**WHAT TO PRODUCE**
An exact copy of the data is needed, but without any of its images.

****

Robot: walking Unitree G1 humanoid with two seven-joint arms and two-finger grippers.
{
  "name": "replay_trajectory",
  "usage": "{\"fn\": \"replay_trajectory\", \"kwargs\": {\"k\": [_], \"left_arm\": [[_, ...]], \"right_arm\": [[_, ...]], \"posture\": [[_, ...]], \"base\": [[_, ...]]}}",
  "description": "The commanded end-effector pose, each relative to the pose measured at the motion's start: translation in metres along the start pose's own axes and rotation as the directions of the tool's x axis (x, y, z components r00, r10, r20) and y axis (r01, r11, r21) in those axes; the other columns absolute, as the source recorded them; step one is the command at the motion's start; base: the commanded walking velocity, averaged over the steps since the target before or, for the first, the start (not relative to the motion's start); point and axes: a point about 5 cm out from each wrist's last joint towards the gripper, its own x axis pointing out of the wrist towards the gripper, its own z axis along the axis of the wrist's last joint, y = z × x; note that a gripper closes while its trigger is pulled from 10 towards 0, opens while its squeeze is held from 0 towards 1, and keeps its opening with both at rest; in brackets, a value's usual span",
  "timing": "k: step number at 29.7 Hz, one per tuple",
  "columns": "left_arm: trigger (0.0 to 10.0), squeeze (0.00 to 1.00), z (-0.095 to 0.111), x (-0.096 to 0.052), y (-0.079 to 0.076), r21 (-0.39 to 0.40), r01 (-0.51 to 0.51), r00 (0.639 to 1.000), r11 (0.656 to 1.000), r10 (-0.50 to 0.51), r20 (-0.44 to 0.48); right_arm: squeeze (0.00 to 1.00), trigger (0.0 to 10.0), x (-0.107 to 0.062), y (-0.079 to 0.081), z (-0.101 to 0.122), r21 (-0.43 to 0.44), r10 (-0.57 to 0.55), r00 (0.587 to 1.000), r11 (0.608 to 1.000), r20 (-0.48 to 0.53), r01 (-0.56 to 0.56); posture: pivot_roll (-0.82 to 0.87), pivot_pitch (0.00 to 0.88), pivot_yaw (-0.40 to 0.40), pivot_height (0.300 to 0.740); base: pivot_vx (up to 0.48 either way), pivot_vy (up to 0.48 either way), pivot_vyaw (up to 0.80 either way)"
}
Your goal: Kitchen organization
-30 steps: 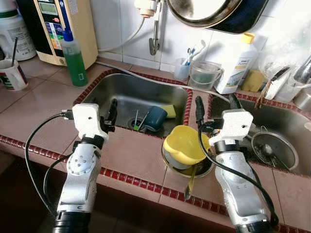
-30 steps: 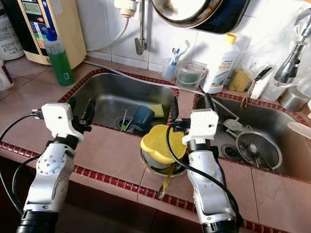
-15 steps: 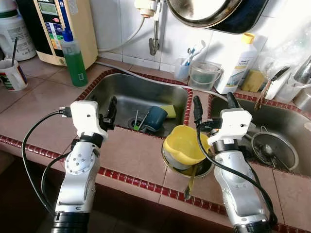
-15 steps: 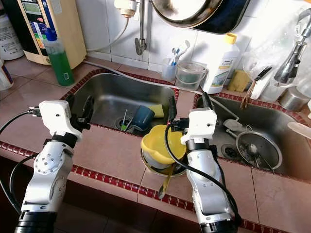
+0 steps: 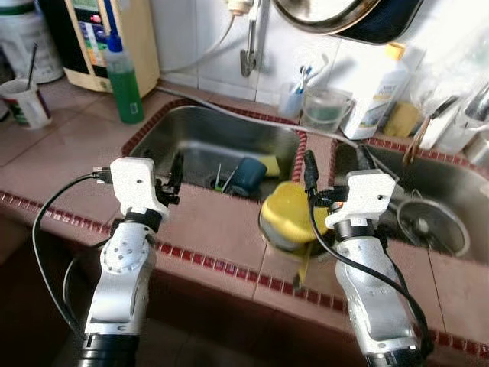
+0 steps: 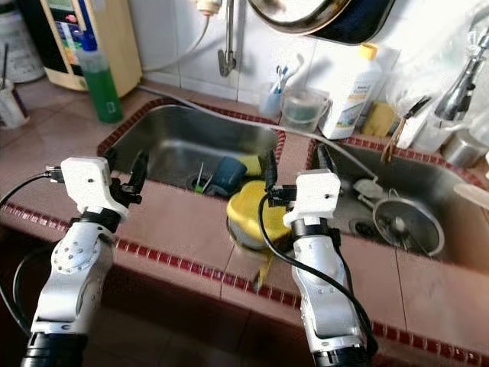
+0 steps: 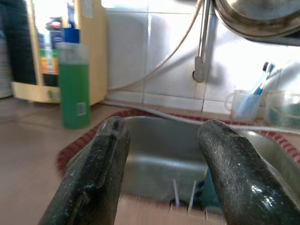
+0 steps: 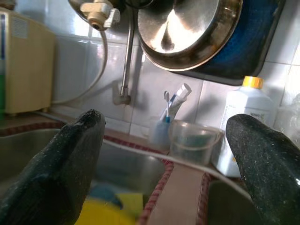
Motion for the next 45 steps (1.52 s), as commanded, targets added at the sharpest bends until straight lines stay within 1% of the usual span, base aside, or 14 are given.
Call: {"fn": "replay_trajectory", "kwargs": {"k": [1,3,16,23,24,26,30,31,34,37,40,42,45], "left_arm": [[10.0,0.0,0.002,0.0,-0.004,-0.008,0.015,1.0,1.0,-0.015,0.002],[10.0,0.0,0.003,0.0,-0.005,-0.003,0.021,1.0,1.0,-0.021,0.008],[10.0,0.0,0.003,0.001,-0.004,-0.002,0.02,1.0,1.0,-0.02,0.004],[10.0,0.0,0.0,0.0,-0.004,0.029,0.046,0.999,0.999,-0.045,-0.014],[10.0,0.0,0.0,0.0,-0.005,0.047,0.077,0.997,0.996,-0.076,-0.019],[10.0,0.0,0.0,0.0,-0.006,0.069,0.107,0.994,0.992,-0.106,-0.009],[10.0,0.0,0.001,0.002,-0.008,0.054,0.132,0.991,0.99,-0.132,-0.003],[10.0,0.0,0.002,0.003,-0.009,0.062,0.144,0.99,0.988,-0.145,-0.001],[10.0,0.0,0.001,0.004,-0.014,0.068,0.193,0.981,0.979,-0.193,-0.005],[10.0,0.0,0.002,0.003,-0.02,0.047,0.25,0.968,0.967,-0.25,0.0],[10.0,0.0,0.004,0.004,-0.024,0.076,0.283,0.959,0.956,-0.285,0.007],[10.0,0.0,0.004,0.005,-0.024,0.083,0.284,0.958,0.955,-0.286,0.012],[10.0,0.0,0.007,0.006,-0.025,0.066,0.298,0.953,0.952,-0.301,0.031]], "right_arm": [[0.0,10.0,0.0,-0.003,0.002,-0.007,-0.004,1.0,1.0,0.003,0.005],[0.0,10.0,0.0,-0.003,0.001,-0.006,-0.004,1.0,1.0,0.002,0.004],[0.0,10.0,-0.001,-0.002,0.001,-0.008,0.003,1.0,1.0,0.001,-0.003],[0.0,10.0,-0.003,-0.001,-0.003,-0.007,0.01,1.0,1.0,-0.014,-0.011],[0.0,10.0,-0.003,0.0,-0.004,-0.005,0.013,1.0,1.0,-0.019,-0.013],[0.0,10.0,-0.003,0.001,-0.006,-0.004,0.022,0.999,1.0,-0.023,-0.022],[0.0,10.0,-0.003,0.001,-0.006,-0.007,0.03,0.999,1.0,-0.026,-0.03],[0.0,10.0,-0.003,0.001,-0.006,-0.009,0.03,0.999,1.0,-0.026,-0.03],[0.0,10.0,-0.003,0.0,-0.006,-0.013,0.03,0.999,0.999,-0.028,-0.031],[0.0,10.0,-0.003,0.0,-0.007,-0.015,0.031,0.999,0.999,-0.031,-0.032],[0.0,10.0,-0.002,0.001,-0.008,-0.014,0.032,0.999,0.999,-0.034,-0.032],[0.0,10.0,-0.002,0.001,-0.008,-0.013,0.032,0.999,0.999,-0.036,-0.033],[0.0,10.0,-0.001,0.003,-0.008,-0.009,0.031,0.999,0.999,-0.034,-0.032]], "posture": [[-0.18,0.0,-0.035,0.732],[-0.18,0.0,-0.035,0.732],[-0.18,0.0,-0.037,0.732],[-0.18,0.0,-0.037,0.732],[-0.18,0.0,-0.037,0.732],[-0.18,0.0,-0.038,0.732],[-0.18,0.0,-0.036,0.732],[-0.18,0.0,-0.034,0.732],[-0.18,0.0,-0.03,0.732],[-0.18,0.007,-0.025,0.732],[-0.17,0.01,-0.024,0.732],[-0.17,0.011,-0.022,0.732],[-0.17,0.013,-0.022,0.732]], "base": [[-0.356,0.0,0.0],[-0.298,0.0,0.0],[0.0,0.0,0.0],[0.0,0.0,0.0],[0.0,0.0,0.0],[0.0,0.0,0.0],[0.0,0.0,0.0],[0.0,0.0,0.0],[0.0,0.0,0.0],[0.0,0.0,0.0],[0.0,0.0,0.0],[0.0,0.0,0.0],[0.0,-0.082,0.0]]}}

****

**OUTPUT**
Robot: walking Unitree G1 humanoid with two seven-joint arms and two-finger grippers.
{
  "name": "replay_trajectory",
  "usage": "{\"fn\": \"replay_trajectory\", \"kwargs\": {\"k\": [_], \"left_arm\": [[_, ...]], \"right_arm\": [[_, ...]], \"posture\": [[_, ...]], \"base\": [[_, ...]]}}",
  "description": "The commanded end-effector pose, each relative to the pose measured at the motion's start: translation in metres along the start pose's own axes and rotation as the directions of the tool's x axis (x, y, z components r00, r10, r20) and y axis (r01, r11, r21) in those axes; the other columns absolute, as the source recorded them; step one is the command at the motion's start; base: the commanded walking velocity, averaged over the steps since the target before or, for the first, the start (not relative to the motion's start); point and axes: a point about 5 cm out from each wrist's last joint towards the gripper, its own x axis pointing out of the wrist towards the gripper, its own z axis along the axis of the wrist's last joint, y = z × x; note that a gripper closes while its trigger is pulled from 10 towards 0, opens while its squeeze is held from 0 towards 1, and keeps its opening with both at rest; in brackets, a value's usual span",
  "timing": "k: step number at 29.7 Hz, one per tuple",
  "columns": "left_arm: trigger (0.0 to 10.0), squeeze (0.00 to 1.00), z (-0.095 to 0.111), x (-0.096 to 0.052), y (-0.079 to 0.076), r21 (-0.39 to 0.40), r01 (-0.51 to 0.51), r00 (0.639 to 1.000), r11 (0.656 to 1.000), r10 (-0.50 to 0.51), r20 (-0.44 to 0.48); right_arm: squeeze (0.00 to 1.00), trigger (0.0 to 10.0), x (-0.107 to 0.062), y (-0.079 to 0.081), z (-0.101 to 0.122), r21 (-0.43 to 0.44), r10 (-0.57 to 0.55), r00 (0.587 to 1.000), r11 (0.608 to 1.000), r20 (-0.48 to 0.53), r01 (-0.56 to 0.56); posture: pivot_roll (-0.82 to 0.87), pivot_pitch (0.00 to 0.88), pivot_yaw (-0.40 to 0.40), pivot_height (0.300 to 0.740); base: pivot_vx (up to 0.48 either way), pivot_vy (up to 0.48 either way), pivot_vyaw (up to 0.80 either way)"
}
Your goal: Kitchen organization
-30 steps: 
-30 steps: 
-15 steps: 
-15 steps: 
+0 steps: 
+0 steps: 
+0 steps: 
+0 steps: 
Motion for the next 45 steps (1.52 s), as commanded, targets added at the sharpest bends until straight lines stay within 1% of the usual span, base aside, or 14 are given.
Call: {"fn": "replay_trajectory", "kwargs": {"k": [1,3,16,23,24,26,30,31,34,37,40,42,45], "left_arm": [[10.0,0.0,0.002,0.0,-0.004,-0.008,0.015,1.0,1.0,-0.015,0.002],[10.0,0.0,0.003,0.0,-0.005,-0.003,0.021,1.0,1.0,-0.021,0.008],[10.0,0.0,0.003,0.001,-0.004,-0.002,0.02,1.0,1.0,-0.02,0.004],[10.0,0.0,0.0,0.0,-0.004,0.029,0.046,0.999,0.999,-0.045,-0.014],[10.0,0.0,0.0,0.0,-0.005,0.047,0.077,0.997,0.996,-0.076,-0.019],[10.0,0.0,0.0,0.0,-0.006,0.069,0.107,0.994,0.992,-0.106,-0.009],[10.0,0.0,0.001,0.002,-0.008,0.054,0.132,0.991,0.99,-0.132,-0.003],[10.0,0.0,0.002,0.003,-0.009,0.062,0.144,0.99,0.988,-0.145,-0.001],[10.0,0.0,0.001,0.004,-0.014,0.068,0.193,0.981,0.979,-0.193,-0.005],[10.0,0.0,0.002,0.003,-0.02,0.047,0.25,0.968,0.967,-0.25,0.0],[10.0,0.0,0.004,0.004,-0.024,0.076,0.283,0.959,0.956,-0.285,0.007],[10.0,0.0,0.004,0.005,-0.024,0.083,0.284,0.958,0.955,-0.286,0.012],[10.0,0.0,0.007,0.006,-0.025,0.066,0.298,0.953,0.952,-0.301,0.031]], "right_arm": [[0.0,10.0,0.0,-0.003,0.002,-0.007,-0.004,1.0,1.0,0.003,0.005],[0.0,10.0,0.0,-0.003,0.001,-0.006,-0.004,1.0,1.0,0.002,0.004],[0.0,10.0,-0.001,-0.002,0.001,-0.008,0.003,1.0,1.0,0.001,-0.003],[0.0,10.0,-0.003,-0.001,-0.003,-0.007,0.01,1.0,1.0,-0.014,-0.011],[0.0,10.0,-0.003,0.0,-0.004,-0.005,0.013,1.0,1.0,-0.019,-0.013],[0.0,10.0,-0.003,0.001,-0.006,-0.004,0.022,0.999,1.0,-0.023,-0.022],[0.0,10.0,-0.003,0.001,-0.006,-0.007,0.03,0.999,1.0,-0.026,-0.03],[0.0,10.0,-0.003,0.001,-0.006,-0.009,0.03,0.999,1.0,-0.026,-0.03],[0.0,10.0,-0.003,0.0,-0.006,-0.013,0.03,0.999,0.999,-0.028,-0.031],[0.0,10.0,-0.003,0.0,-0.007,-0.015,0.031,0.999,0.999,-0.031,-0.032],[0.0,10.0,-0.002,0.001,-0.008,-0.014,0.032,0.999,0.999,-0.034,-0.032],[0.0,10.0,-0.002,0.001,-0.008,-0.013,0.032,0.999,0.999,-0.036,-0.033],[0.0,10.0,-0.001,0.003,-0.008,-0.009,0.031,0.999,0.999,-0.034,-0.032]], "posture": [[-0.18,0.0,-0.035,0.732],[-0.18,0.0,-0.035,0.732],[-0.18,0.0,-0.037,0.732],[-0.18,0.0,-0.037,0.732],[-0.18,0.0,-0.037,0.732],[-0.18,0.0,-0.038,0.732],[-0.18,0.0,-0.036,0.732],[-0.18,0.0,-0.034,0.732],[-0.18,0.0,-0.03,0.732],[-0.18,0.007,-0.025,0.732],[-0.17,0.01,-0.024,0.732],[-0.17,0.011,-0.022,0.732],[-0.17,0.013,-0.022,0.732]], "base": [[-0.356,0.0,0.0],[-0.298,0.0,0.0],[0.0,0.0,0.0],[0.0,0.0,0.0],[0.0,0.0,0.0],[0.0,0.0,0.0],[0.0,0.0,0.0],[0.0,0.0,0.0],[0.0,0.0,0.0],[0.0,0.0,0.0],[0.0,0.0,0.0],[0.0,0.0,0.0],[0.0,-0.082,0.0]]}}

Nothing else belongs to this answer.